Depression Counseling

I find treating depression intriguing!

Depression is one of those “There is more there than meets the eye” things.  A person could be “depressed” because: They have Major Affective Disorder, a medical condition that produces recurrent bouts of depression. They could be “depressed” in reaction to a major loss in their life, i.e., your father died, your girlfriend broke up with you, etc.  You could be “depressed” because something you thought that would happen, i.e., winning the lottery, didn’t occur. Finally, people complain to being “depressed” because their boss is a jerk, they have psoriasis or they have gained weight….or because they never exercise, overeat, drink or smoke pot too much, never give to others or pray, never get enough sleep and have nothing in their lives that brings them fun or excitement.

So when someone reports being depressed, I ask a lot of questions!

I have worked with people who are “clinically depressed”; the aforementioned Major Affective Disorder.  I am one of those people.  I believe I inherited it from my father and grandfather. There is treatment for this:  Become aware of and monitor your symptomology, take your medications, get regular exercise, eat well, get sufficient sleep, put fun in your life, engage in spiritual activities, i.e., pray, giving to others, and maintain a healthy sex life (as your life situation allows).

These things, I do.  Of my symptomology, I always monitor the frequency and intensity of my anger and negative self-talk. I take my Prozac, every day. I exercise 3-5 times a week, get 8 hours of sleep a night, consult with a nutritionist regarding my diet, pray on a daily basis,  give to others often, work in my yard and ride my motorcycle.

People can live with depression…just as they live with diabetes or cancer!

Often, what is called depression is really loss or grief. If your father dies or your girlfriend breaks up with you, you SHOULD feel down.  Further, if you expect something to occur that doesn’t, that too can lead to feeling down. If you expect to find a job after graduating college, and after a year’s search, you are still unemployed, you will feel down.

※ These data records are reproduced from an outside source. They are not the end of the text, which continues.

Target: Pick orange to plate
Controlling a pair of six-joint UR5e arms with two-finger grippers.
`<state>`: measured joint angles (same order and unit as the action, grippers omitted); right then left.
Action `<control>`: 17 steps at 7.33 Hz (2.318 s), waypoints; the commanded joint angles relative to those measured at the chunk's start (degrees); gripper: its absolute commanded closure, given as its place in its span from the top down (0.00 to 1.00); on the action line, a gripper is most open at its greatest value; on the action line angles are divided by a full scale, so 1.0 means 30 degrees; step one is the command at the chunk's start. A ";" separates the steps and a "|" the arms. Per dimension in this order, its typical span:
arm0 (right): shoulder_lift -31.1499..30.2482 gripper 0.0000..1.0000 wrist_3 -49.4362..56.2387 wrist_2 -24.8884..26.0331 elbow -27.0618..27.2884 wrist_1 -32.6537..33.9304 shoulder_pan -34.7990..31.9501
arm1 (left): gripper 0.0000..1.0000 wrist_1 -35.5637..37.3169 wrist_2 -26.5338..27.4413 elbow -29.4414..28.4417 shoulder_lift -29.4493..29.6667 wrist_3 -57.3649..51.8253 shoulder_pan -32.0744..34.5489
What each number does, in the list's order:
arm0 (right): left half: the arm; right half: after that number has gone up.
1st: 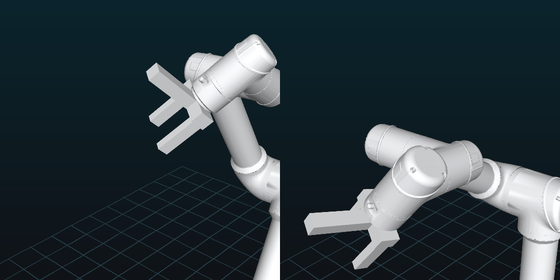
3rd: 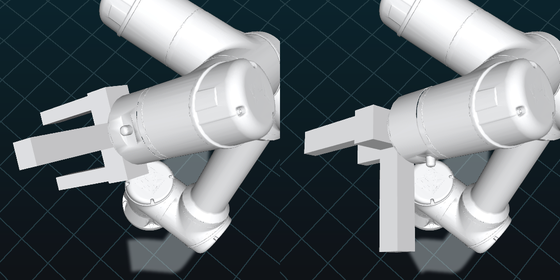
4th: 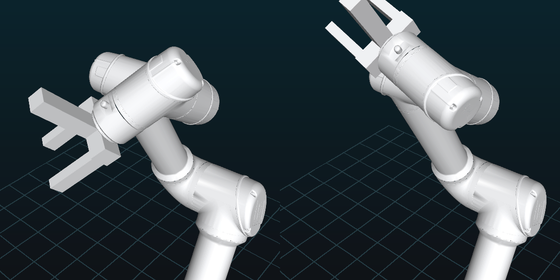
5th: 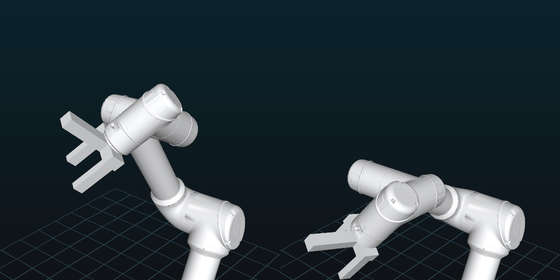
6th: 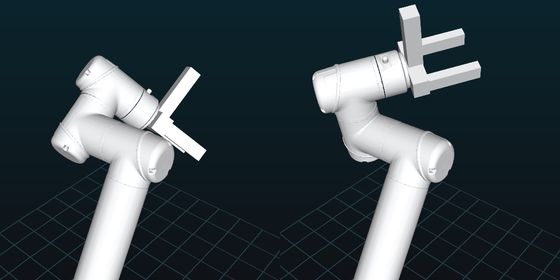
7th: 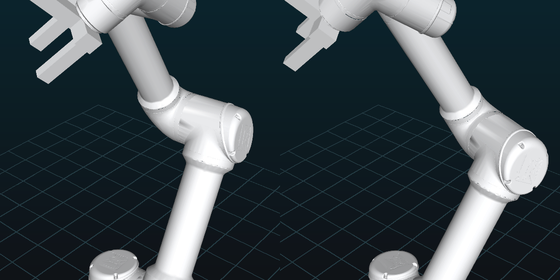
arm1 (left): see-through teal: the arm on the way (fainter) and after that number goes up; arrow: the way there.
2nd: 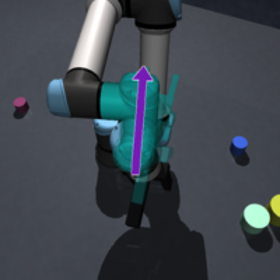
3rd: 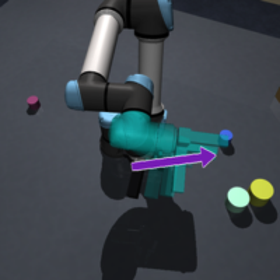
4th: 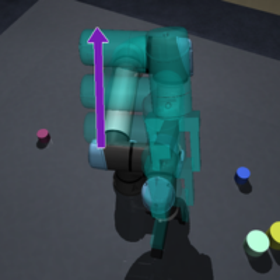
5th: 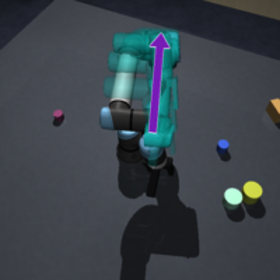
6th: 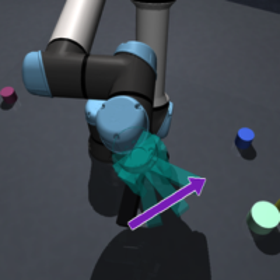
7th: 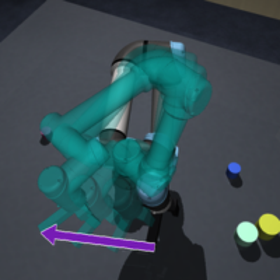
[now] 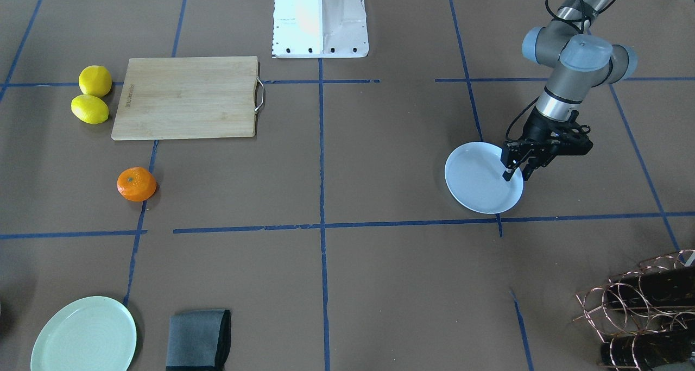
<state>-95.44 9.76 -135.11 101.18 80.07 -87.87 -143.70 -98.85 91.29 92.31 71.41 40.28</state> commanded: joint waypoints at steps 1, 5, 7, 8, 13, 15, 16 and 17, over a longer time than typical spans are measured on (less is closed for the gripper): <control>-0.0003 1.00 0.0000 0.0008 -0.0007 0.0000 -0.0005 | 0.00 0.0000 -0.0008 -0.0049 -0.0036 -0.0013 -0.0037; -0.0003 1.00 0.0000 0.0008 0.0022 0.0000 -0.0005 | 0.00 0.0465 -0.0242 0.1560 0.0835 0.0043 0.0051; -0.0003 1.00 0.0000 -0.0021 -0.0007 0.0000 -0.0005 | 0.00 0.3353 -0.0126 0.1271 0.4893 0.0365 0.0022; -0.0061 1.00 -0.0029 -0.0021 -0.0007 0.0000 -0.0005 | 0.00 0.5399 -0.0067 0.0283 0.7409 0.2340 -0.0529; -0.0179 1.00 -0.0029 -0.0021 -0.0007 0.0029 -0.0005 | 0.00 0.6592 0.2360 -0.2743 1.1331 0.4118 -0.3842; -0.0179 1.00 -0.0029 -0.0021 -0.0007 0.0000 -0.0005 | 0.22 0.6563 0.2395 -0.2803 1.1156 0.4000 -0.3846; -0.0150 1.00 -0.0029 0.0008 -0.0007 0.0029 -0.0005 | 0.80 0.6592 0.2395 -0.2774 1.1126 0.3971 -0.3846; -0.0179 1.00 -0.0058 -0.0021 0.0167 0.0000 -0.0005 | 1.00 0.6650 0.2337 -0.2629 1.1097 0.3884 -0.3788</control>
<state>-95.95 9.65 -135.14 101.27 80.11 -87.89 -123.91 -91.74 83.07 125.73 83.30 28.81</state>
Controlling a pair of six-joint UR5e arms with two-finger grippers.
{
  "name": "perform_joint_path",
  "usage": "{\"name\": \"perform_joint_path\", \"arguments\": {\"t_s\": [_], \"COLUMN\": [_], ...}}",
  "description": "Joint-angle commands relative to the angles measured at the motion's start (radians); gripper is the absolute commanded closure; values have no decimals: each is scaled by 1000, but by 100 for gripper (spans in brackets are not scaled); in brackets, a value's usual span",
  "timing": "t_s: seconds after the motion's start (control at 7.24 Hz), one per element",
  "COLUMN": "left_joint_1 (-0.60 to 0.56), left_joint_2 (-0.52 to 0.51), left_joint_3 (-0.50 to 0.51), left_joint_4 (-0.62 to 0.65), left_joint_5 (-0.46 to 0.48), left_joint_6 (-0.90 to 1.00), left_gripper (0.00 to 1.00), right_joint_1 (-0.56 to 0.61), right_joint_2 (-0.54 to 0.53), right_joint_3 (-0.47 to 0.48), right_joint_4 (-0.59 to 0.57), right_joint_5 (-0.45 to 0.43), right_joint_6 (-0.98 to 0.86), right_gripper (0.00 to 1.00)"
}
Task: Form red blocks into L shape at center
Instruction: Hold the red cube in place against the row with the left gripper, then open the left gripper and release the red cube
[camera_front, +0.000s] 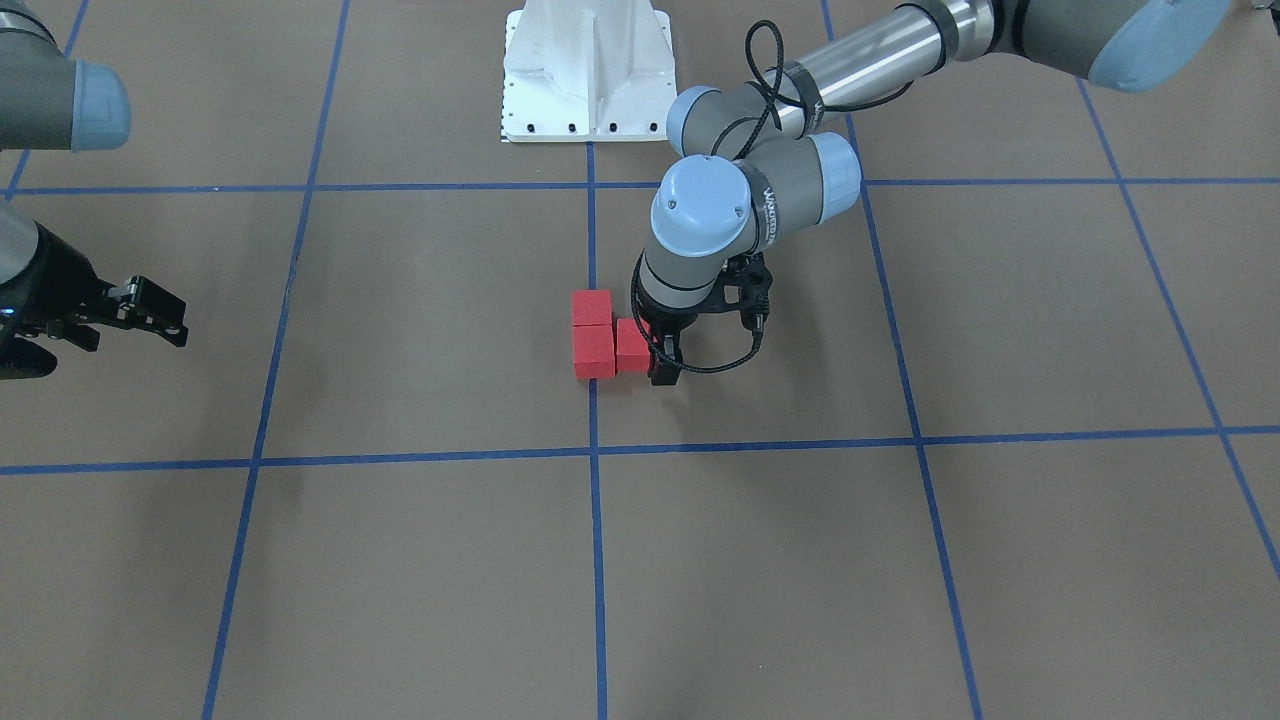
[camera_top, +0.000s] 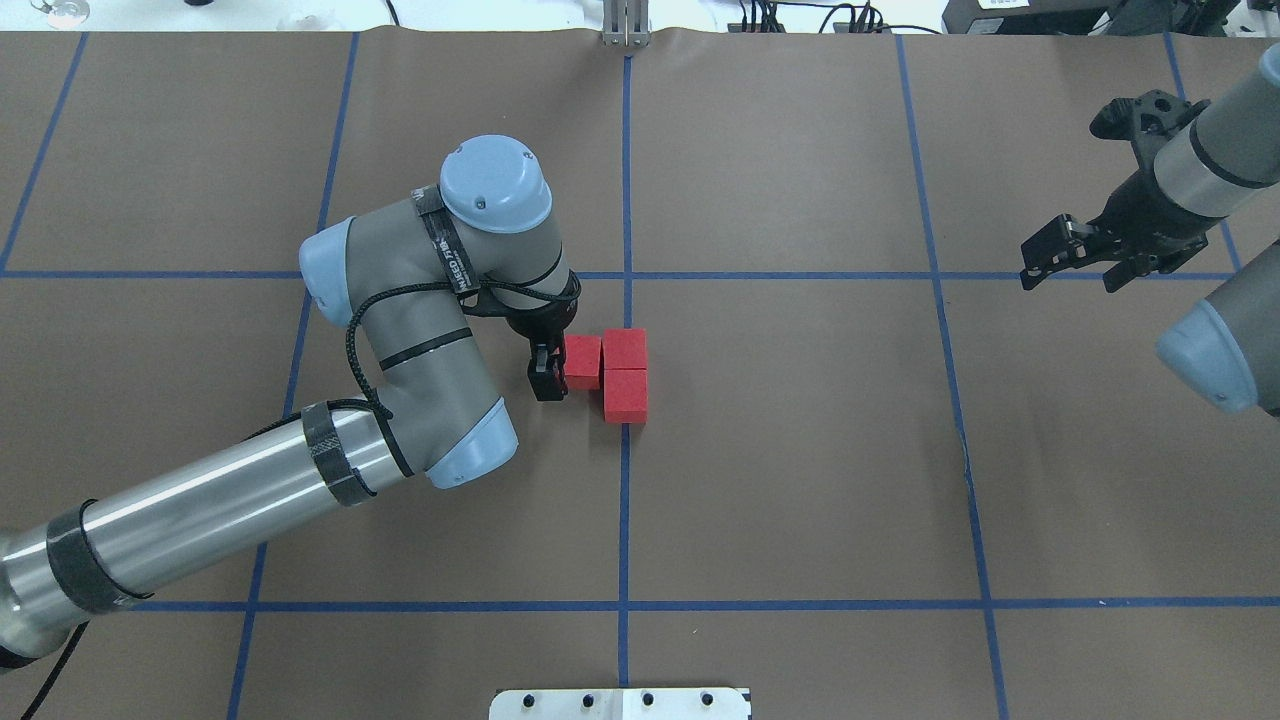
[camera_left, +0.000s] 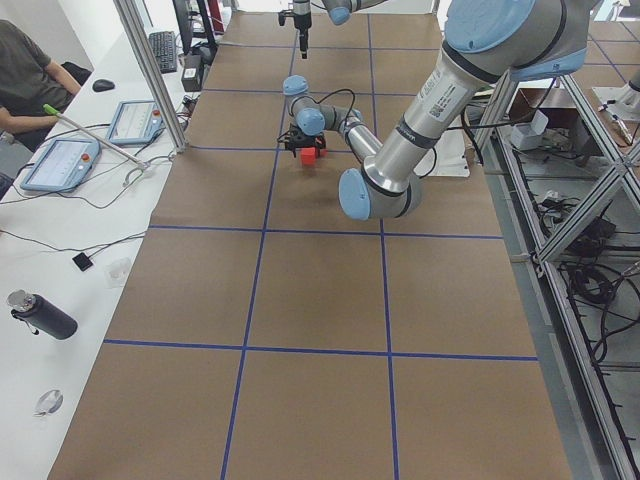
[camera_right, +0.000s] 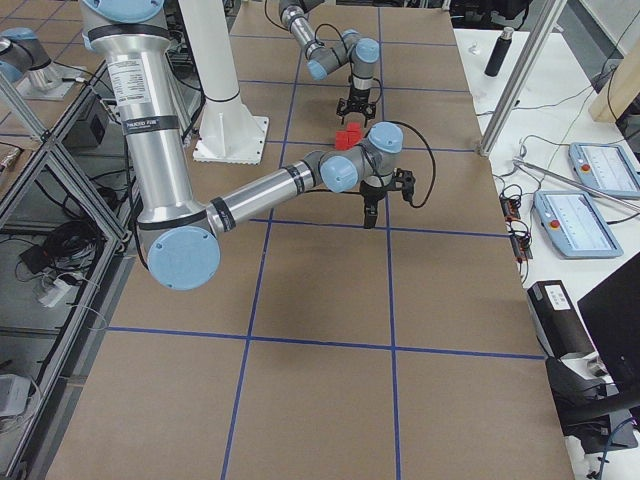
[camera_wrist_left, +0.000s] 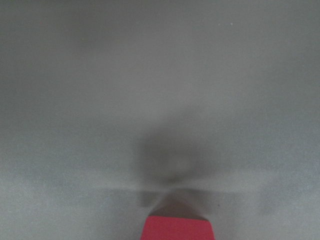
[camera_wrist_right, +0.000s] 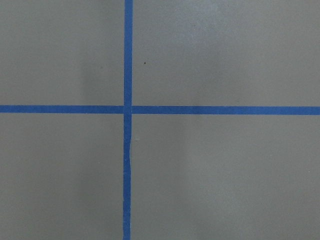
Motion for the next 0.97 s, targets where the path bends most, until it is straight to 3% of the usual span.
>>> {"name": "perform_joint_path", "arguments": {"t_s": [0.0, 0.83], "left_joint_1": [-7, 22], "left_joint_2": [12, 55], "left_joint_3": [-31, -62], "left_joint_4": [7, 10], "left_joint_5": [-3, -1], "left_joint_6": [2, 1], "left_gripper": [0, 0], "right_joint_1": [0, 0], "right_joint_2": [0, 0], "right_joint_3": [1, 11], "right_joint_4": [0, 0], "right_joint_5": [0, 0], "right_joint_6": [0, 5], "right_gripper": [0, 0]}}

Feeling down however, is not the same of being depressed. Feeling “down” usually lasts a shorter amount of time and is less intense. Can feeling down lead to depression? It can, the more intense the loss is, the longer the loss lasts and the more areas of the person’s life are affected.

Often, I will work with people who are struggling with just one area of their lives, i.e., their marriage, their job, etc. Whether we are talking a spouse struggling with their mate or an employee who has a jerk for a boss, in such situations, the person can feel trapped and consequently depressed.  In such situations, I will begin working with the person on their self-talk in critical situations; assess their skill level in for example, the area of assertiveness, etc.  Sometimes, changes in these areas can rectify the situation.  Sometimes, more significant decisions have to be made, i.e., a change in jobs, a structured separation or divorce.

More recently, I have begun seeing people who complain of depression but in fact appear to be struggling with a relatively mild case of narcissism and social insecurity; a sense of entitlement and self-centeredness that I believe comes from our internet-centered lives, the belief that one must be in charge of all aspects of life and a lack of experience interacting with life because they do almost everything on-line. These expectations are unrealistic and the anxiety keeps them afraid of taking the risk of interacting with the real world. The solution….again, skill development, monitoring negative self-talk and encouragement.